--- DIRECTIONS FOR THIS TASK ---
Give again, exactly, every line of the entries below from the one that has "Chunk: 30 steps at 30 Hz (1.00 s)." to the last.
§ §
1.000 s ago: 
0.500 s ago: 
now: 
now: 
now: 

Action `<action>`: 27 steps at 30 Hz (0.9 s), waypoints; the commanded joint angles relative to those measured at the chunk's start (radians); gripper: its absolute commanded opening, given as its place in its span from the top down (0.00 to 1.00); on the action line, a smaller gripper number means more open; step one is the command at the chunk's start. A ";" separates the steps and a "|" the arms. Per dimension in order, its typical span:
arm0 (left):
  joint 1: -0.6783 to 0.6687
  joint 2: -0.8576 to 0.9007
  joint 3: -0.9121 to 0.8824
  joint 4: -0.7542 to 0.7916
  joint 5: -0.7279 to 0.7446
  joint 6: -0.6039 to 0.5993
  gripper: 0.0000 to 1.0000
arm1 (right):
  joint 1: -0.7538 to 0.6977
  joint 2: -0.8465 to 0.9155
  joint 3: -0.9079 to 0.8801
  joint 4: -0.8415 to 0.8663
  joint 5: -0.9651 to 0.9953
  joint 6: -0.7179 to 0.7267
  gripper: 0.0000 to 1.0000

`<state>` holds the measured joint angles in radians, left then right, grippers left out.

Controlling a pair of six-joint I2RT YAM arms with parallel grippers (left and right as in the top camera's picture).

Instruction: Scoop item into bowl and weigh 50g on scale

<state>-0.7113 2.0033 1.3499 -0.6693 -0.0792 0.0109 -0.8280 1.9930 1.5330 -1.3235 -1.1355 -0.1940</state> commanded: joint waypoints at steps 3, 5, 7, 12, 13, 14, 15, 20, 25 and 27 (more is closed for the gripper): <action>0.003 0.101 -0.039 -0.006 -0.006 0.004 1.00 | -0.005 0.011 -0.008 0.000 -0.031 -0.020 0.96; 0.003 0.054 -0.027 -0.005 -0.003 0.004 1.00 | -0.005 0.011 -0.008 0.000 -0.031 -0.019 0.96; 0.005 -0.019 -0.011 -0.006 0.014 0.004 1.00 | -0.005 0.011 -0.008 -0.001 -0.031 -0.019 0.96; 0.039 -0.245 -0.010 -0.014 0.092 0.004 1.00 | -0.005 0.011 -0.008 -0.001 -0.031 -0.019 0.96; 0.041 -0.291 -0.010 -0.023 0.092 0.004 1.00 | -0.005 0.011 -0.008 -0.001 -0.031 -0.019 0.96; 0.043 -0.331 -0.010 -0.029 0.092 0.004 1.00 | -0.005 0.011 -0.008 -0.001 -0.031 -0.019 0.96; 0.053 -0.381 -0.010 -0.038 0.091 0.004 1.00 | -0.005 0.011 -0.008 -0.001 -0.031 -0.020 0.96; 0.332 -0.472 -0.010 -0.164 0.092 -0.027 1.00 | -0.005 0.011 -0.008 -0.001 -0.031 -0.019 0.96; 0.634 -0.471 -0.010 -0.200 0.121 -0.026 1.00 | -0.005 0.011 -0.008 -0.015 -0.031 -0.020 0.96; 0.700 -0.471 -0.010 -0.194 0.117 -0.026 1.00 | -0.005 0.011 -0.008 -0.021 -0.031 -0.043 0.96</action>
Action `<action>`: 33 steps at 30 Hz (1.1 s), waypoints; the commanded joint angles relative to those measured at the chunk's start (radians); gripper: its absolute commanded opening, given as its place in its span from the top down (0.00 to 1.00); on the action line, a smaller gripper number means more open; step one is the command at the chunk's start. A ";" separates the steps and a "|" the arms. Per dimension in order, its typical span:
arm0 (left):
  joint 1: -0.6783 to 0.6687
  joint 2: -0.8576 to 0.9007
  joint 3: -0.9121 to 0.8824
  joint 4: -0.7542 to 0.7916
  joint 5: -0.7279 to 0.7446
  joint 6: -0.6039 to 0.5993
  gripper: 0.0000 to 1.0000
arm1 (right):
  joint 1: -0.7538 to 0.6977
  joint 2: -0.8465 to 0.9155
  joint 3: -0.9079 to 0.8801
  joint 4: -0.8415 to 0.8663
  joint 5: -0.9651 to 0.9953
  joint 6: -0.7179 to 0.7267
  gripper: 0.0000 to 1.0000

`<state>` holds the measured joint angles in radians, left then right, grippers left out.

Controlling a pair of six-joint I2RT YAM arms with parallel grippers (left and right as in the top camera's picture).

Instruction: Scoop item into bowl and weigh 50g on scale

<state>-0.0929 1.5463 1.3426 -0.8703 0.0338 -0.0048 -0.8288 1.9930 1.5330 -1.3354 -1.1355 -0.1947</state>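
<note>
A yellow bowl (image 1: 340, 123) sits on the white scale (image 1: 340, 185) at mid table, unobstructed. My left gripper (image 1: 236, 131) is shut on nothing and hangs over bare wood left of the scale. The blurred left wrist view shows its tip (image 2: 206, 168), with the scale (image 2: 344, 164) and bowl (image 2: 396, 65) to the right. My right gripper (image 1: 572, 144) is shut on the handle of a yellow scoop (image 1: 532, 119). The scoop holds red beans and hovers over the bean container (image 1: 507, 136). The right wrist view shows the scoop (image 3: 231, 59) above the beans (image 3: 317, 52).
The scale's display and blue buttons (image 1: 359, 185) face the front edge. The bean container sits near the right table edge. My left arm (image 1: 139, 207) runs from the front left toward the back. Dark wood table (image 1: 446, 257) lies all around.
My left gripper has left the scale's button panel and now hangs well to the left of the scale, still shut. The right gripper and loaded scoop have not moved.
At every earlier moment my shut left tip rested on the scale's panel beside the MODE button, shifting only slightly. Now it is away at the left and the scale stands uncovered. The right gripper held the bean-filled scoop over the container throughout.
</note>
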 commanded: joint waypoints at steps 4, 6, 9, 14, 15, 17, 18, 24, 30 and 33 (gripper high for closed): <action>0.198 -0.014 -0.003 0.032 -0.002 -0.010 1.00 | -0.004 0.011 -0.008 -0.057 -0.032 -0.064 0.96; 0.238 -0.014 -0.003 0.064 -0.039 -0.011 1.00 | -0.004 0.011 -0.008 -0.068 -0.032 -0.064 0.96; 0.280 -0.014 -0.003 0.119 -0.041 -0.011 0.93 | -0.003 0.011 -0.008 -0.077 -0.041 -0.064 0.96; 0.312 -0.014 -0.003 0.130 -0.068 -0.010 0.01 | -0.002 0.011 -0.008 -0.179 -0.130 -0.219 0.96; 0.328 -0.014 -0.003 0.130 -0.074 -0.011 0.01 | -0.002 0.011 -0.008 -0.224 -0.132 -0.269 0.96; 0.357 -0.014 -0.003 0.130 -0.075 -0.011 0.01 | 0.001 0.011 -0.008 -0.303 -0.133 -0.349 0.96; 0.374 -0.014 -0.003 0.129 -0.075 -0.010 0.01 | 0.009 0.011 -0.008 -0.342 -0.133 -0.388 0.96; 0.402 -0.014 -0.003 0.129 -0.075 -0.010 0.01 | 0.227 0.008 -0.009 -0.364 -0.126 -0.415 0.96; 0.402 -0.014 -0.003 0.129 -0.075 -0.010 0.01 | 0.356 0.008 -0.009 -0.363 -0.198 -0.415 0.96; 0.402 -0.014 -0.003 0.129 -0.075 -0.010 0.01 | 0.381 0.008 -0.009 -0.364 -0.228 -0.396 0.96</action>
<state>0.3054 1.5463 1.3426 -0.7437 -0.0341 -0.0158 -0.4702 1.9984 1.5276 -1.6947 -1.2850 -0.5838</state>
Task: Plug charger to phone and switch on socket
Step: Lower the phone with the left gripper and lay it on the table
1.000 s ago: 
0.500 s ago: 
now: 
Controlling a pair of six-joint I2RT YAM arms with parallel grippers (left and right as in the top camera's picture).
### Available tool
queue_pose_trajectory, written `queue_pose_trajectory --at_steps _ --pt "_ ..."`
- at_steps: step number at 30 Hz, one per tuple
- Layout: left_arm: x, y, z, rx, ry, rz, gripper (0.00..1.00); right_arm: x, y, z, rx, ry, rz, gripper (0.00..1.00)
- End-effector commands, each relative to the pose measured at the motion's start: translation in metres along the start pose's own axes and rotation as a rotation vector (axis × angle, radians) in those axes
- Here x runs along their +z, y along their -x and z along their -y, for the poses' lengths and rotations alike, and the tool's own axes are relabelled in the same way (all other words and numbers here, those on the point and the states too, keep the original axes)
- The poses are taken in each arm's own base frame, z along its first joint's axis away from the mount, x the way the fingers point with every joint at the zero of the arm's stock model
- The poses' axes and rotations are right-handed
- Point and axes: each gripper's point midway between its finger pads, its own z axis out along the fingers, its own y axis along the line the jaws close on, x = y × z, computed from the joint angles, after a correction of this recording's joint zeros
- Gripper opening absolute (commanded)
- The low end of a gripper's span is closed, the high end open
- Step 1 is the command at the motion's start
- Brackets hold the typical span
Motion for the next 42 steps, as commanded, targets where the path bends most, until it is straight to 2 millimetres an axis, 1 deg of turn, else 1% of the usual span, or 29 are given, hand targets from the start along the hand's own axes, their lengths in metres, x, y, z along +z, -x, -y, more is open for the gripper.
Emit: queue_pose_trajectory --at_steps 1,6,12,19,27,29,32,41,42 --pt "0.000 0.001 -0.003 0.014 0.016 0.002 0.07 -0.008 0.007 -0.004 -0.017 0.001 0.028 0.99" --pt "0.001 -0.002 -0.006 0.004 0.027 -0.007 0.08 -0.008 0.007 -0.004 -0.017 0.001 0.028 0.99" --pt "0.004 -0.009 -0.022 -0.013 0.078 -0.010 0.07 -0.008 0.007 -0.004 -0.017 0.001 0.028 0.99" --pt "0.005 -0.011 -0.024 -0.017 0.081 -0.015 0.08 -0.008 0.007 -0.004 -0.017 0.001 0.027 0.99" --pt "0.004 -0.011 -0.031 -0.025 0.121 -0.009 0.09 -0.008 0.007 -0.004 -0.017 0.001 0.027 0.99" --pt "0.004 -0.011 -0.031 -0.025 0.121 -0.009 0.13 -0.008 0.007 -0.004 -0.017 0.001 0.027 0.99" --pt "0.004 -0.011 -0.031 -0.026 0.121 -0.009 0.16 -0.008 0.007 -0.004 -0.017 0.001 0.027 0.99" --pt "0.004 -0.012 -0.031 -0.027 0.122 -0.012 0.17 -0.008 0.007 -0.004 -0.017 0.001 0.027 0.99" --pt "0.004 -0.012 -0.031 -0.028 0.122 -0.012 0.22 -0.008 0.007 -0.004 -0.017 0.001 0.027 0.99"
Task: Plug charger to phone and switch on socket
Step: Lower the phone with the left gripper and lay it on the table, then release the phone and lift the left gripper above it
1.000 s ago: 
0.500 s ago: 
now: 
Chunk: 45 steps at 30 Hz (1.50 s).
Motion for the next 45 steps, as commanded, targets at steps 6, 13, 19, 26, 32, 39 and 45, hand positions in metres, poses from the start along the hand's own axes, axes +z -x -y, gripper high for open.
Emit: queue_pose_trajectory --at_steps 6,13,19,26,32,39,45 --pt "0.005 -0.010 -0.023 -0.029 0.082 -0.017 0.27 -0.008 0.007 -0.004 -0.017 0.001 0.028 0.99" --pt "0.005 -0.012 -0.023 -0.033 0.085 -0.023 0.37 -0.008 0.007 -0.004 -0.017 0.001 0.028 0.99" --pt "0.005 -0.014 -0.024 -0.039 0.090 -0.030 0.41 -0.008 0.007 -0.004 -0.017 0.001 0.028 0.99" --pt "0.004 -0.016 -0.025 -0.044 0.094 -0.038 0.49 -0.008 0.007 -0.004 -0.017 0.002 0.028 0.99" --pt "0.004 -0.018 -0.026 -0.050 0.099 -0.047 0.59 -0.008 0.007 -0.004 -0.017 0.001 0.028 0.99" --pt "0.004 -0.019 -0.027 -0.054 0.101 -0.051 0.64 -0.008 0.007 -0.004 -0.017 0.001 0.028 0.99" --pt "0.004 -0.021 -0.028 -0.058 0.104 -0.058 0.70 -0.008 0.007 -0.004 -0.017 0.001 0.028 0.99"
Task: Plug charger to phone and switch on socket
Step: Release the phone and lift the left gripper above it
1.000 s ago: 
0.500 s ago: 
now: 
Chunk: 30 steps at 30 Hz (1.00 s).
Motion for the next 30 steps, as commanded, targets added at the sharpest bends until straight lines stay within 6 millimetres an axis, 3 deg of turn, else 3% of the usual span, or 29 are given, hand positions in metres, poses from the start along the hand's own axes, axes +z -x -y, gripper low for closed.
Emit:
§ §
--- SOLUTION TO THIS PROBLEM ---
Chunk: 30 steps at 30 Hz (1.00 s).
Motion for the next 30 steps, as commanded, targets added at the sharpest bends until straight lines stay within 6 millimetres an axis, 3 deg of turn, else 3% of the usual span, or 29 are given, hand positions in metres, poses from the start along the hand's own axes, axes +z -x -y, gripper low for closed.
Emit:

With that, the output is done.